# Deep dive into NFT Compression
If you’re active on Solana Twitter, you might be familiar with the [DRiP](https://twitter.com/drip_haus) S2 drop. It took ~0.5 SOL for DRiP to airdrop ~100k “compressed” NFTs. Isn’t that nuts? If DRiP had to airdrop 100k uncompressed NFTs, it would cost them ~1.2k SOL. A whooping **2,400x difference** 🤯
NFT compression on Solana allows the users to mint a large number of NFTs for a fraction of the current cost.
**Heads up**: NFT compression doesn't mean that the "data" of the NFT is compressed into smaller bytes and stored which is decompressed later on. Well, this would decrease the cost of minting a NFT but not by a "huge" difference. The idea of "compressing and decompressing" the data of NFT won't scale at such a huge level where we could achieve a 2.4k difference.

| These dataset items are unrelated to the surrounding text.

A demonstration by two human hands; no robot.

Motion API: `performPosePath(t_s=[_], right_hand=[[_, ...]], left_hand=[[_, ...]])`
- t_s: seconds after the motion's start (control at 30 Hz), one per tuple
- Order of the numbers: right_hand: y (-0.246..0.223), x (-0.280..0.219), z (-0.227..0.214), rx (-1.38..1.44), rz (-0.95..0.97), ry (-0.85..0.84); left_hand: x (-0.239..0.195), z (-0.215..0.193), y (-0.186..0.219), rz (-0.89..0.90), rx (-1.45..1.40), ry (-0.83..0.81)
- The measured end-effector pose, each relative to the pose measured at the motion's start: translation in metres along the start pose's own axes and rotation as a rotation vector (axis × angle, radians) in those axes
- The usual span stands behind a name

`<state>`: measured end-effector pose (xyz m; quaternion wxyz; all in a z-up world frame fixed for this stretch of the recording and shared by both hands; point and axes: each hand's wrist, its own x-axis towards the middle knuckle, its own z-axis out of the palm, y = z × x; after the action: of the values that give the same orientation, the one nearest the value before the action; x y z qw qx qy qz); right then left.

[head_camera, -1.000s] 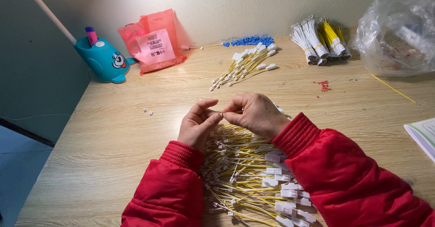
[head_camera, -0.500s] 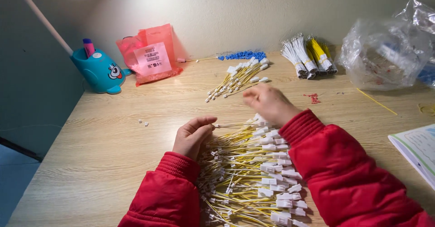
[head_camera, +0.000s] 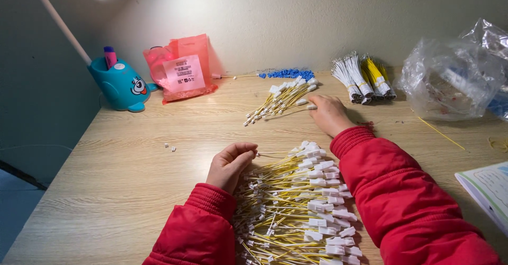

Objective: The person assembles wire harnesses by inserting small red plastic connectors onto yellow wires with white ends. They repeatedly pick up a wire, slide a connector onto it, and place the finished piece on the table. The workspace includes bundles of wires, loose connectors, and packaging materials.

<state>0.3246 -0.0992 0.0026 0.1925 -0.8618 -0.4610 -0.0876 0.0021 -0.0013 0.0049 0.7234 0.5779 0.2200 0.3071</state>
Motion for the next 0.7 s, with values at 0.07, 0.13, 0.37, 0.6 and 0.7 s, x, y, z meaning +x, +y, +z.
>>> performPosePath(t_s=[0.07, 0.13, 0.37, 0.6, 0.7], right_hand=[[0.006, -0.006, 0.001, 0.008, 0.018, 0.02], [0.007, -0.013, 0.0, 0.016, 0.035, 0.038], [-0.03, -0.054, -0.049, 0.172, -0.046, 0.055], [-0.067, -0.104, -0.093, 0.361, -0.239, 0.091], [-0.08, -0.115, -0.1, 0.373, -0.213, 0.059]], left_hand=[[-0.003, 0.001, 0.003, 0.0, 0.006, 0.0], [-0.004, 0.001, 0.002, -0.002, 0.012, 0.002], [0.004, -0.003, -0.005, 0.052, -0.085, -0.005], [0.014, -0.006, -0.023, 0.076, -0.16, 0.02], [0.005, -0.003, -0.009, 0.028, -0.127, 0.024]])
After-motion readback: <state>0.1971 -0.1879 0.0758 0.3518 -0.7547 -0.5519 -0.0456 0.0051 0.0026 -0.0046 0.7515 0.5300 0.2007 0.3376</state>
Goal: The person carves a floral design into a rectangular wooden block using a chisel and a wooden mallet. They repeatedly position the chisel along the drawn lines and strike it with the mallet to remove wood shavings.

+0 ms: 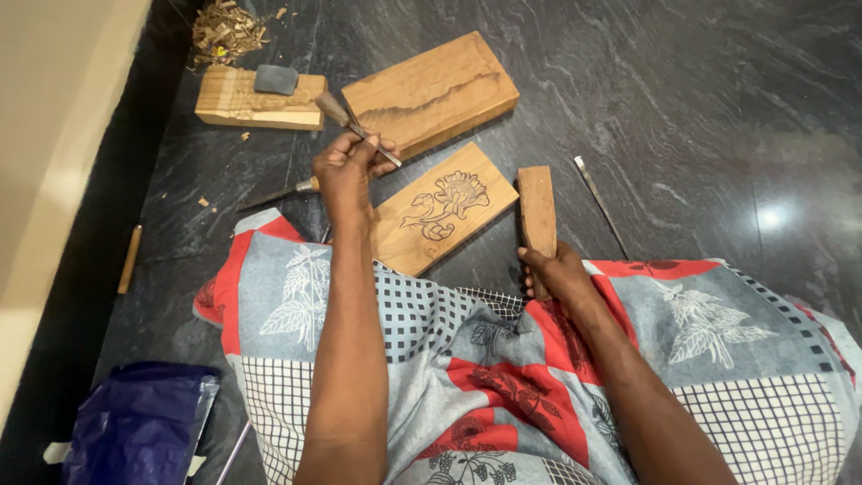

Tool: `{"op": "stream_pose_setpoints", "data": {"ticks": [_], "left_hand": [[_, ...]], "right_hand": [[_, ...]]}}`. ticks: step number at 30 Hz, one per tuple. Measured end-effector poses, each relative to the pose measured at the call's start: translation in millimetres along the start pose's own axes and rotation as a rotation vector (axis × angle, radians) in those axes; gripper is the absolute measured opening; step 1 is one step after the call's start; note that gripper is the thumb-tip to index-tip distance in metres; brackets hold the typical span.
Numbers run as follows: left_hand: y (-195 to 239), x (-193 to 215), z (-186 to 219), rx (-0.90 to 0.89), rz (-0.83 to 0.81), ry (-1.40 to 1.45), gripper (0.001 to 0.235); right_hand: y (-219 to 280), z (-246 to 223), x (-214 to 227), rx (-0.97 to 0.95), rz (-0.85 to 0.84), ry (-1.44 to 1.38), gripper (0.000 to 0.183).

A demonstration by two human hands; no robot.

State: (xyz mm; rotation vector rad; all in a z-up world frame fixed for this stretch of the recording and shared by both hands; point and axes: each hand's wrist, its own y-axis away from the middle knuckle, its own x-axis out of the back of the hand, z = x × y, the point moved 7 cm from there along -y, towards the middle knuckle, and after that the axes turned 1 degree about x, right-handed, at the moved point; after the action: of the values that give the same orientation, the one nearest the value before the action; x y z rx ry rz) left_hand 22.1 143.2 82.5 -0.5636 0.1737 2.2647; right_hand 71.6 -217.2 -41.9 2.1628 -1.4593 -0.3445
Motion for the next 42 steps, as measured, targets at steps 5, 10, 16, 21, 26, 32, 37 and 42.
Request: {"op": "stream_pose_setpoints", "data": {"ticks": [5,10,16,21,26,32,37,42], "left_hand": [[3.1,-0.9,-9.8,0.095,0.06,-0.163,0.008],[14.0,-29.3,-44.3,-0.007,-0.033,-0.36,0.008],[26.6,-46.4,-77.7,-0.196,-0.192,-0.796,0.018],[56.4,-83.0,-107.1,0.431,-0.52,-0.206,0.008],[25.5,-34.2,-58.4,0.267,-0.004,0.014,0.003],[-5.7,1.7,-56.3,0.127,0.056,0.054,0.004],[-24.8,-10.3,-72.2,0.212,-0.049,-0.142,0.006],[-41.5,-6.3,-68.0,0.215,-0.153,-0.31,0.007]], "right_hand": [[-1.0,-2.4,0.8,0.001,-0.008,0.008,0.032],[-1.8,0.4,-1.1,-0.001,-0.008,-0.008,0.034],[-2.7,1.3,1.6,-0.007,0.002,-0.006,0.033],[-3.8,1.0,-0.4,-0.01,-0.008,-0.006,0.032],[-3.8,3.5,3.2,-0.008,-0.001,0.001,0.033],[-1.7,1.1,0.3,-0.017,0.015,0.008,0.033],[0.4,0.2,1.6,-0.024,0.004,0.009,0.033],[1.0,-2.5,-0.9,-0.003,-0.018,-0.004,0.033]]}}
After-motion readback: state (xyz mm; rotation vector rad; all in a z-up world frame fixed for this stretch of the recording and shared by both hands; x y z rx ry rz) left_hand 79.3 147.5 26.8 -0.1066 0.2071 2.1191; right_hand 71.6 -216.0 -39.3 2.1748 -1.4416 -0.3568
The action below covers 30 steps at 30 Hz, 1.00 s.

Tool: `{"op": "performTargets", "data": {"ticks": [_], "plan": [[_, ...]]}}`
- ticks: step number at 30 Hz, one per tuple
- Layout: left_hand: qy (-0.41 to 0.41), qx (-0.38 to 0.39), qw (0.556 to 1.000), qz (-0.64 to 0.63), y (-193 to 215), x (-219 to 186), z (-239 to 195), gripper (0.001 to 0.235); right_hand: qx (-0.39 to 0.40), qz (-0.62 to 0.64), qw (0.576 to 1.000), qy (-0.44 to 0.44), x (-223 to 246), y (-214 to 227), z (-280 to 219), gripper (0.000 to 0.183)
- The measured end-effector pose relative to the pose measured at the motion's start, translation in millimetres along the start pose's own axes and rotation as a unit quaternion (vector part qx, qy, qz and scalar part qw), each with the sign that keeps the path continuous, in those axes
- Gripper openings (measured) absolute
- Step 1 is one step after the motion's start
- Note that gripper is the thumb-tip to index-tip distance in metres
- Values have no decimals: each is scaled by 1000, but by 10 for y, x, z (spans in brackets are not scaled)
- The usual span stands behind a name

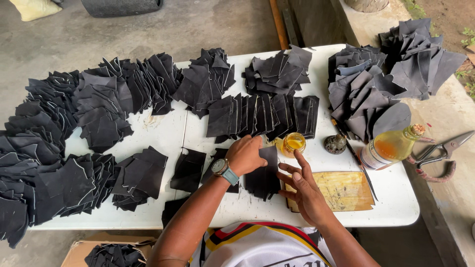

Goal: The person repeatedly picks up small black fabric pieces, applies a yellow adhesive from a small jar using a wooden stick, and presses the edges together. The person then places the glued pieces onto a growing stack on the table.

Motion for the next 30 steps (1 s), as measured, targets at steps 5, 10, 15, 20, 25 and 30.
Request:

![](https://i.imgur.com/WntBr0r.png)
# Data structures
## Tree
Tree is a type of data structure in computer science that is a collection of objects (known as “nodes”) that are linked to each other to represent a hierarchy.
The top-most node is known as the "root node" and the bottom-most nodes is known as the "leaf nodes".
![](https://i.imgur.com/tJNrI9W.png)
There are different types of tree data structures such as “Binary Tree”. The binary system consists of 1s and 0s, similarly binary tree consists of two sub-trees. There is a sub-type of binary tree known as “Binary search tree”, in which all the nodes on the left side are smaller than the nodes on the right side.
## Merkle tree
Merkle tree is a type of balanced binary tree i.e it has two sub-trees within it. In a Merkle tree, every node which isn’t a leaf (the inner nodes or the branches) are a cryptographic hash.
![](https://i.imgur.com/HDeTDWO.png)
In a Merkle tree, the nodes are hashes of its children and the leaf nodes contain the data which is being hashed. The children nodes are hashed using [SHA-256 algorithm](https://www.movable-type.co.uk/scripts/sha256.html).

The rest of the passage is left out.